6: 5 De huidige kloof tussen de verhouding is 1. Er zijn nog zes jongens dan meisjes, dus vermenigvuldig elke kant met 6 om 24: 18 te geven - dit is dezelfde verhouding, niet-vereenvoudigd en duidelijk met 6 meer jongens dan meisjes. 2 extra meisjes doen mee, dus het rantsoen wordt 24: 20, wat vereenvoudigd kan worden door beide zijden te delen door 4, waardoor 6: 5 wordt gegeven.
De verhouding tussen het aantal jongens en meisjes op een feest is 3: 4. Zes jongens verlaten het feest.
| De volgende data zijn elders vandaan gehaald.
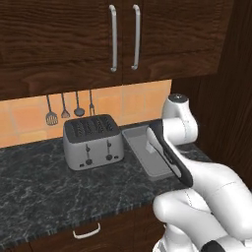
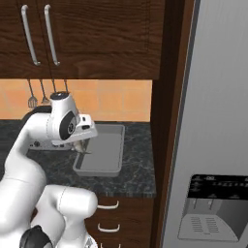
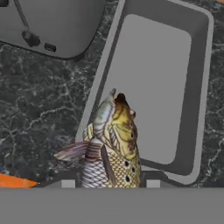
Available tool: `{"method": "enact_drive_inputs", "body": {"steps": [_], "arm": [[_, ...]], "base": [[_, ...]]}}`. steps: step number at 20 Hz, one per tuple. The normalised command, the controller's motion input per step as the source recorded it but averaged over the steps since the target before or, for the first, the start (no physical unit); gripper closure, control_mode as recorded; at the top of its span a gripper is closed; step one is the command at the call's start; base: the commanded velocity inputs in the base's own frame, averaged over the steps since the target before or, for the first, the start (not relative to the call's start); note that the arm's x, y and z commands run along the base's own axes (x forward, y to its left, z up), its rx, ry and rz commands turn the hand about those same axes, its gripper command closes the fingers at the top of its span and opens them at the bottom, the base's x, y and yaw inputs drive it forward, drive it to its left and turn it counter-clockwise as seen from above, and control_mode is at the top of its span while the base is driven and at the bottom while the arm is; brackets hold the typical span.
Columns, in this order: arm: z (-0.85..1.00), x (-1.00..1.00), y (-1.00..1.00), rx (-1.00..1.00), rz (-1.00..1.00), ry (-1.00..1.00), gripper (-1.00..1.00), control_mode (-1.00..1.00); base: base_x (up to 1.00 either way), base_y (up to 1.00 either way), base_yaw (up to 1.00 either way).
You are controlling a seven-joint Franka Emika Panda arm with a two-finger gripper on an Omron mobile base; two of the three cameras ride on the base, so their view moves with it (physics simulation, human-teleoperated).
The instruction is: Place one lime and one fish in each tupperware on the nearby counter, to pack two identical lunches.
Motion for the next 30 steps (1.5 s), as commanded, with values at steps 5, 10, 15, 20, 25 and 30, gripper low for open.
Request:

De verhouding tussen het aantal jongens en meisjes op het feest is nu 5: 8. Hoeveel meisjes zijn er op het feest?
De jongens zijn 36, de meisjes 48 Laat b het aantal jongens en g het aantal meisjes, dan b / g = 3/4 en (b-6) / g = 5/8 Dus je kunt het systeem oplossen: b = 3 / 4g en g = 8 (b-6) / 5 Laat in b in de tweede vergelijking de waarde 3 / 4g vervangen door b en je krijgt: g = 8 (3 / 4g-6) / 5 5g = 6g-48 g = 48 en b = 3/4 * 48 = 36
Er zijn 24 studenten in de klas van Juan. De verhouding tussen meisjes en jongens is 1: 2. Hoeveel meisjes en jongens zitten er in de klas van Juan?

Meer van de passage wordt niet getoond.